YAML Processing

Content:

  1. Introduction
  2. Object tree
  3. Class binding

Introduction:

YAML (YAML Ain't Markup Language) is a format that was invented in 2001 and in recent years has become very popular for configuration purposes. Especially the cloud and container world like YAML.

Basic YAML is very erasy to write and read, so the popularity is understandable.
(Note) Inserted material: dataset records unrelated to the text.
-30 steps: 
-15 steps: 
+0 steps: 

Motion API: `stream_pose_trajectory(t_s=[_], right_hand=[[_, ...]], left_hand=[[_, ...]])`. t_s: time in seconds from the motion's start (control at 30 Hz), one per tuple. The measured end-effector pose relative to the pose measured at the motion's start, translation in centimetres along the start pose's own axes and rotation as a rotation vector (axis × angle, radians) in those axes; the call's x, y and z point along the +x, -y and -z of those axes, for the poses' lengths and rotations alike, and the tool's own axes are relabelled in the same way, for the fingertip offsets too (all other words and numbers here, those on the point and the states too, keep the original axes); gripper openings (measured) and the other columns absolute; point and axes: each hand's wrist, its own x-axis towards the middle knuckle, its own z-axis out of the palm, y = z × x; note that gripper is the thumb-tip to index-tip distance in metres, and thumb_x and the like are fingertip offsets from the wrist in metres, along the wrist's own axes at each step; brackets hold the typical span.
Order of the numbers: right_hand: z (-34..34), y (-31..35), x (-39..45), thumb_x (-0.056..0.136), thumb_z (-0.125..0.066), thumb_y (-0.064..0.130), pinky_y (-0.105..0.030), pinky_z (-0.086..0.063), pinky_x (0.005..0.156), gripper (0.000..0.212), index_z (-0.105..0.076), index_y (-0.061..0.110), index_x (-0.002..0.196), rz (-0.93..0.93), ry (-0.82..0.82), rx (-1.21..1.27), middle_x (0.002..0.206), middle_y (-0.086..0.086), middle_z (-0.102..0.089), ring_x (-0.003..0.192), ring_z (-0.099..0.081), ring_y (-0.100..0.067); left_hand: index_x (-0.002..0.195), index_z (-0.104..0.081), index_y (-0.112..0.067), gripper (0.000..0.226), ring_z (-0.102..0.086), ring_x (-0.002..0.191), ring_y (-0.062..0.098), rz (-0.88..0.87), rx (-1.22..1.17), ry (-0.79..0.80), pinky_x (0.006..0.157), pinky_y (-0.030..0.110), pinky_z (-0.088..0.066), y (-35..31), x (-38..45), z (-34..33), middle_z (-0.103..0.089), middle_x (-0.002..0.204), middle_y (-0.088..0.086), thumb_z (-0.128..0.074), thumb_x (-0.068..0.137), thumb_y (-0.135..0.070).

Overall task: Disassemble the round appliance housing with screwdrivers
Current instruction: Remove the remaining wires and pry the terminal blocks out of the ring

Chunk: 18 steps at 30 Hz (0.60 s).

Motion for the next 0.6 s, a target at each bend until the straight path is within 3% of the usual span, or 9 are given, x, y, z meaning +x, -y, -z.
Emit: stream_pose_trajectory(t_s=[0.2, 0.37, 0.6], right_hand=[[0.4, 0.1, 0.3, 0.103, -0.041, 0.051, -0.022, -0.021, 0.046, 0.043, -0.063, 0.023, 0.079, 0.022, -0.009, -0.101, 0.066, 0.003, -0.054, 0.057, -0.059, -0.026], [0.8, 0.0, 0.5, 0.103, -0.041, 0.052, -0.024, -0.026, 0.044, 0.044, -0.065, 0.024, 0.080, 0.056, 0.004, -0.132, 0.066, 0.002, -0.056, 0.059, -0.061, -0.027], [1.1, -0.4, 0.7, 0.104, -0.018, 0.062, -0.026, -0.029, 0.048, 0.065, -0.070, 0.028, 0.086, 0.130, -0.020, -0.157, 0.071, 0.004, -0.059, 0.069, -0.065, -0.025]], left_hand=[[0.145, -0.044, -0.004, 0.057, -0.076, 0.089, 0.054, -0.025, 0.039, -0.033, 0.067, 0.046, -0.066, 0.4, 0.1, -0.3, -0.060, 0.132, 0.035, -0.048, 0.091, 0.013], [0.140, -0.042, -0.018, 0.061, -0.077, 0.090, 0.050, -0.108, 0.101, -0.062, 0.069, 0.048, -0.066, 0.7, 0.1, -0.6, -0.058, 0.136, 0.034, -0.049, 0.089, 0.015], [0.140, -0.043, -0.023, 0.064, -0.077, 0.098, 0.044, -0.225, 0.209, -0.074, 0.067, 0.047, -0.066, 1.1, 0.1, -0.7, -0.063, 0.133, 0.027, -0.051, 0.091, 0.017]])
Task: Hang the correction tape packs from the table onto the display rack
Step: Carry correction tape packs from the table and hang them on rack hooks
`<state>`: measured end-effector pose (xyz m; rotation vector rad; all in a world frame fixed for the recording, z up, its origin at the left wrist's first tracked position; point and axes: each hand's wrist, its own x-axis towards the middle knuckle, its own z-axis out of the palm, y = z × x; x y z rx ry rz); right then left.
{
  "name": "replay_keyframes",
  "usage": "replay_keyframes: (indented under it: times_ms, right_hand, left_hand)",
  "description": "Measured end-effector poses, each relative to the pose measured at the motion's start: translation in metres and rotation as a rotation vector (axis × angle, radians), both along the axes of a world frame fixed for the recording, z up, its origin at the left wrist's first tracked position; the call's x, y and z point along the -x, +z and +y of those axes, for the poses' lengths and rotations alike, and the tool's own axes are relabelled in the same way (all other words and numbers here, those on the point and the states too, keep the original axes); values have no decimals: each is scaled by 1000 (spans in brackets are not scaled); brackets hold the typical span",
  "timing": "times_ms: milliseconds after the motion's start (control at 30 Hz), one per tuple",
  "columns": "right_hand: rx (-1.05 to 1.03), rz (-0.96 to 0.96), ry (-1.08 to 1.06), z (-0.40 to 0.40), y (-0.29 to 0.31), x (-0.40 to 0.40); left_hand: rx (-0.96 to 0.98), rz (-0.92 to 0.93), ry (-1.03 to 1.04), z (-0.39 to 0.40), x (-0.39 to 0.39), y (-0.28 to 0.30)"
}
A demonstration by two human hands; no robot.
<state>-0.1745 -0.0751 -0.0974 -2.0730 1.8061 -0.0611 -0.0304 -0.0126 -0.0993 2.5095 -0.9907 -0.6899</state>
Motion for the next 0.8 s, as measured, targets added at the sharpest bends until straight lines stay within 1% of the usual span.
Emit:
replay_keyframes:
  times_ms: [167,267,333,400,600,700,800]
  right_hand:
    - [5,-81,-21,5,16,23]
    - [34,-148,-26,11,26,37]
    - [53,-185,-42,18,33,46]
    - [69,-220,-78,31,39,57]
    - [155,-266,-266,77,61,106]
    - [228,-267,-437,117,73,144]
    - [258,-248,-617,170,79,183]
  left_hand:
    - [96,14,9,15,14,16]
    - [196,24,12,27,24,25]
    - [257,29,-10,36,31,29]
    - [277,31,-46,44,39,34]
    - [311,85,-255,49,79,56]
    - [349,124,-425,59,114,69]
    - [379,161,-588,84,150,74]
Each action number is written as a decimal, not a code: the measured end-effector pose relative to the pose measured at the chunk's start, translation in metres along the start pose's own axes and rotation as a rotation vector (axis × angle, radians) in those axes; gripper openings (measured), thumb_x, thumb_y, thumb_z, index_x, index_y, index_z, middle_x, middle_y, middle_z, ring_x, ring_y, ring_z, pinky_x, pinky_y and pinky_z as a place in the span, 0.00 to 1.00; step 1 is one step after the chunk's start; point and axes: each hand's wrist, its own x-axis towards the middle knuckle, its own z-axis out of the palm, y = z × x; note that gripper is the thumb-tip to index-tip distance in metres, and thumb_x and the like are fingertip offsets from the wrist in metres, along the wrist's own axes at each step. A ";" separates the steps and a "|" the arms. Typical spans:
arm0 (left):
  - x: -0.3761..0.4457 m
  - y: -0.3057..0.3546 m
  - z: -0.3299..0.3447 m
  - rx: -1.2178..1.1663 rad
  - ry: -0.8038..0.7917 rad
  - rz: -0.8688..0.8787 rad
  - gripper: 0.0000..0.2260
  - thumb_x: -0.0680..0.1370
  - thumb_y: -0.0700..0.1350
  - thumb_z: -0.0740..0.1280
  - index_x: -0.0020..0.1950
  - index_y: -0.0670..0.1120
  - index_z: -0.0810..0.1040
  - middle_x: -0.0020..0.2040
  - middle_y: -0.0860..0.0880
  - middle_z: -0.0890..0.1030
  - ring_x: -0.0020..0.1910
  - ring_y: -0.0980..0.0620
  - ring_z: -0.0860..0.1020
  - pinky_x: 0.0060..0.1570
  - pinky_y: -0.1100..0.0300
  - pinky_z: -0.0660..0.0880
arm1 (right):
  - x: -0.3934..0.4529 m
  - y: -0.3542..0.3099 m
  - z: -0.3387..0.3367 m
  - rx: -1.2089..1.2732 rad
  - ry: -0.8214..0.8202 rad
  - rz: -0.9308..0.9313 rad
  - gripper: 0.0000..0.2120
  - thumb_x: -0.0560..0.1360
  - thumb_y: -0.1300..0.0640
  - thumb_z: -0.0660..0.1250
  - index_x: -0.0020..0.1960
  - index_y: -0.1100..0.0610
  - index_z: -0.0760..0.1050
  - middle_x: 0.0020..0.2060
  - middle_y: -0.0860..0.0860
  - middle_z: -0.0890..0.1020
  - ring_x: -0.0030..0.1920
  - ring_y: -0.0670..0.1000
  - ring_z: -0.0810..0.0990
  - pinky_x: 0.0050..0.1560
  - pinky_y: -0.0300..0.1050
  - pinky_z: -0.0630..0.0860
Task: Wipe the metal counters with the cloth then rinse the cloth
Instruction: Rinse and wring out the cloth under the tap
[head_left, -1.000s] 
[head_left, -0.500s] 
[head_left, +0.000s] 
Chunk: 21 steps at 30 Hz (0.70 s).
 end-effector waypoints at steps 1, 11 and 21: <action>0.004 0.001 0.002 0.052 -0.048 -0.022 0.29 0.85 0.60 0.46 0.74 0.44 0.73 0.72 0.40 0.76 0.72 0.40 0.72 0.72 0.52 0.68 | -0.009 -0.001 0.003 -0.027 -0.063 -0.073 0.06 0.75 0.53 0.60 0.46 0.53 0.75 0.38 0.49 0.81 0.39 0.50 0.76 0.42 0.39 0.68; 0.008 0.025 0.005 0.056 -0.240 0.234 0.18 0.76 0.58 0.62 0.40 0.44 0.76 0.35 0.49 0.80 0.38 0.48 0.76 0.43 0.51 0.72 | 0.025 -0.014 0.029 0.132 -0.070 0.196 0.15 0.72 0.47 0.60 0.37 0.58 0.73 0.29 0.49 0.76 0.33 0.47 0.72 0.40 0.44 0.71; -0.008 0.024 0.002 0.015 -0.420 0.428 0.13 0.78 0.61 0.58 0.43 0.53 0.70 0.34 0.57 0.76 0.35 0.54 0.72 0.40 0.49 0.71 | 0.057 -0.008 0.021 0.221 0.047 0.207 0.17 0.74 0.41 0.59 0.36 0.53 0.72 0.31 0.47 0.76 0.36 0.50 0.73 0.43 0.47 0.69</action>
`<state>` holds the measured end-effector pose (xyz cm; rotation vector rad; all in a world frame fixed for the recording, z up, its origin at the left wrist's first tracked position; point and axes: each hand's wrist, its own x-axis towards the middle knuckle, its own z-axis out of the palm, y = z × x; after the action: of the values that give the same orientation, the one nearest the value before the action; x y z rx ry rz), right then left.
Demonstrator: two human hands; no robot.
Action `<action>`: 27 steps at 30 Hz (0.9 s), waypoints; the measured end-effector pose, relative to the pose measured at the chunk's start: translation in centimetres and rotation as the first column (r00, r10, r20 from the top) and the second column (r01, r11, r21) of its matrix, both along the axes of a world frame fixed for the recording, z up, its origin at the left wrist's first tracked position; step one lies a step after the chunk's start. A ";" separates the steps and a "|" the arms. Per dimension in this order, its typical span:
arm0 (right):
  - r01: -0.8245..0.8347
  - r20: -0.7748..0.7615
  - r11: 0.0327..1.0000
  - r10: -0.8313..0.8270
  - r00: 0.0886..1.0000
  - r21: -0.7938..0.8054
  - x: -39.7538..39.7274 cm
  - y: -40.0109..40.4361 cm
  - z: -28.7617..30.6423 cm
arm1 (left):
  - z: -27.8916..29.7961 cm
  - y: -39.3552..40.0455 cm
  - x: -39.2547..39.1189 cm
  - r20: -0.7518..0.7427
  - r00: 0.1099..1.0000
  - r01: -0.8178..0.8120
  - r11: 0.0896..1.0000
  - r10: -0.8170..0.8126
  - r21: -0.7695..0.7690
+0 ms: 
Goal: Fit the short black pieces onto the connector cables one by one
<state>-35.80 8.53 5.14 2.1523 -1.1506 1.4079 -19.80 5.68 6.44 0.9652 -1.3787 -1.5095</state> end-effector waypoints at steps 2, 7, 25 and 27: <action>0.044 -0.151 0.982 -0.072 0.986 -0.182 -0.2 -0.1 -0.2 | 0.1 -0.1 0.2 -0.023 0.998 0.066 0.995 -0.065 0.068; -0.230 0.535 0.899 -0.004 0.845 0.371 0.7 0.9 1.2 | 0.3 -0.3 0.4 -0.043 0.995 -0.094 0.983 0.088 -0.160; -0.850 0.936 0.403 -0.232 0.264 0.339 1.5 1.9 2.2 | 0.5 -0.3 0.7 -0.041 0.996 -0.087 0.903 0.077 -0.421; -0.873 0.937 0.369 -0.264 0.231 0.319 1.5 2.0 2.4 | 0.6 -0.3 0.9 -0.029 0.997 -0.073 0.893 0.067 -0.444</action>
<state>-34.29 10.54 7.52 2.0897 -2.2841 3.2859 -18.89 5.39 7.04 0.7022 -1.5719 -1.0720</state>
But note that advanced YAML can be a bit tricky.

The YAML used in this article will be extremely basic.

The examples will focus on reading of configuration files since that is a very relevant use case.

Most examples will be using demo1.yaml:

ab:
  a: 1
  b: 2
c: 3
de:
  d: ABC
  e: DEF
f: GHI

Object tree:

One type of YAML libraries work on generic types and access data via named fields.

This sort of representation does not require any known classes to be defined, but tend to be a bit cumbersome to write.

Several YAML libraries exist for Java including SnakeYAML and YamlBeans.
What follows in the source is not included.